◆ **Task statement**:
Copy all lines in the data that contain the string "finger".
--------------------------------------------------
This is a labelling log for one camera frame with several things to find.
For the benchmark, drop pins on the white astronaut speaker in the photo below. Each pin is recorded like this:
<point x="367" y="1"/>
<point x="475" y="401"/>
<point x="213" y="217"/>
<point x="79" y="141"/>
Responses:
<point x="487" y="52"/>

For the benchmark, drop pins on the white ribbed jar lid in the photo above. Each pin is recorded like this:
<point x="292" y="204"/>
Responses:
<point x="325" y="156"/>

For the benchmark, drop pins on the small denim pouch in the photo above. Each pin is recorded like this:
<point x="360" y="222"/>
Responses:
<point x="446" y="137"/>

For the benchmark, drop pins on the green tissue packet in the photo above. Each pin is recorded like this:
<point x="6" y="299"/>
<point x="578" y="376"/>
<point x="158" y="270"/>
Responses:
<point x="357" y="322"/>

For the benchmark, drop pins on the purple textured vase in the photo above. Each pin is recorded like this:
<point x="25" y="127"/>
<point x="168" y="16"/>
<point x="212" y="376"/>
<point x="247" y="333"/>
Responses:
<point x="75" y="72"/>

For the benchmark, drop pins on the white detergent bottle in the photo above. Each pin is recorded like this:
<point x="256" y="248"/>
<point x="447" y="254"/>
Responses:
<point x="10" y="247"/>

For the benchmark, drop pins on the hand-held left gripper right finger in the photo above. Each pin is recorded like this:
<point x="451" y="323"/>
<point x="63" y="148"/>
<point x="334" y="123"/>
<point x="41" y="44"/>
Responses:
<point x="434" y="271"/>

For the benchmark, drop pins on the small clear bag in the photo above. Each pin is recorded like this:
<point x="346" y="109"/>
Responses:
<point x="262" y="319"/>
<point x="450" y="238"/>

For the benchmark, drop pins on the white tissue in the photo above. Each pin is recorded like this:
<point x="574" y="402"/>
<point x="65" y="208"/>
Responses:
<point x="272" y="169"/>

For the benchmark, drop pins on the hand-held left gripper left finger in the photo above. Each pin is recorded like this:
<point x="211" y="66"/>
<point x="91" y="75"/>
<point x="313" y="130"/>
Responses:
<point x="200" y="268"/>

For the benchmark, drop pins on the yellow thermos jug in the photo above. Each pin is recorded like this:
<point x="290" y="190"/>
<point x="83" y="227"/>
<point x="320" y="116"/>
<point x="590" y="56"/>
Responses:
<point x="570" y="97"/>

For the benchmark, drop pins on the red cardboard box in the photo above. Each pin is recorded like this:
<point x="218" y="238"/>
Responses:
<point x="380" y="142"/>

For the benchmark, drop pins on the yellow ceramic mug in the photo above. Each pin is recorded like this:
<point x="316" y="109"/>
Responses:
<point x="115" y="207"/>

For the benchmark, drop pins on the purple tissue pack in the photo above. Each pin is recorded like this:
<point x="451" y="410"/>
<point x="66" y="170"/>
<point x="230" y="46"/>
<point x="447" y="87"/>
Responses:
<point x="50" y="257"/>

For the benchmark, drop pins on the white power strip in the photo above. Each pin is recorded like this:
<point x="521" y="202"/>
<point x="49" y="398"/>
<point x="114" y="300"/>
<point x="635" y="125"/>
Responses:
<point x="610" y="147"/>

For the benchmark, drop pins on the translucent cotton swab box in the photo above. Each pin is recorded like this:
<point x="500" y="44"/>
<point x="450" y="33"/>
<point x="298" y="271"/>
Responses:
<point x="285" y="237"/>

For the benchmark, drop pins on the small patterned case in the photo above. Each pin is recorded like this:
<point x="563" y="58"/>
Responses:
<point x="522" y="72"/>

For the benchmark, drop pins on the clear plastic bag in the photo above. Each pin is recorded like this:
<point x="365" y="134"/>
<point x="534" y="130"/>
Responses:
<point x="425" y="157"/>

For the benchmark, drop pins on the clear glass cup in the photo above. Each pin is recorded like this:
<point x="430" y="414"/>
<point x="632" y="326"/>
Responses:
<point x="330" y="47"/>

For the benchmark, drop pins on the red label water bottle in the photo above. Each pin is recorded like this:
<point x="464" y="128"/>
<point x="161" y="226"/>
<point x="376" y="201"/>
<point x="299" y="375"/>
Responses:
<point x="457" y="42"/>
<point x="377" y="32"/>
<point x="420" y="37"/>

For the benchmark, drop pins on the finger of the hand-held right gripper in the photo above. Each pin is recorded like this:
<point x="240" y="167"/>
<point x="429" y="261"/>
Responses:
--------------------------------------------------
◆ **Answer to the exercise**:
For the benchmark, drop pins on the hand-held left gripper right finger in the photo above. Each pin is recorded like this:
For the benchmark, drop pins on the hand-held left gripper left finger in the photo above. Each pin is recorded like this:
For the benchmark, drop pins on the finger of the hand-held right gripper in the photo above. Each pin is recorded like this:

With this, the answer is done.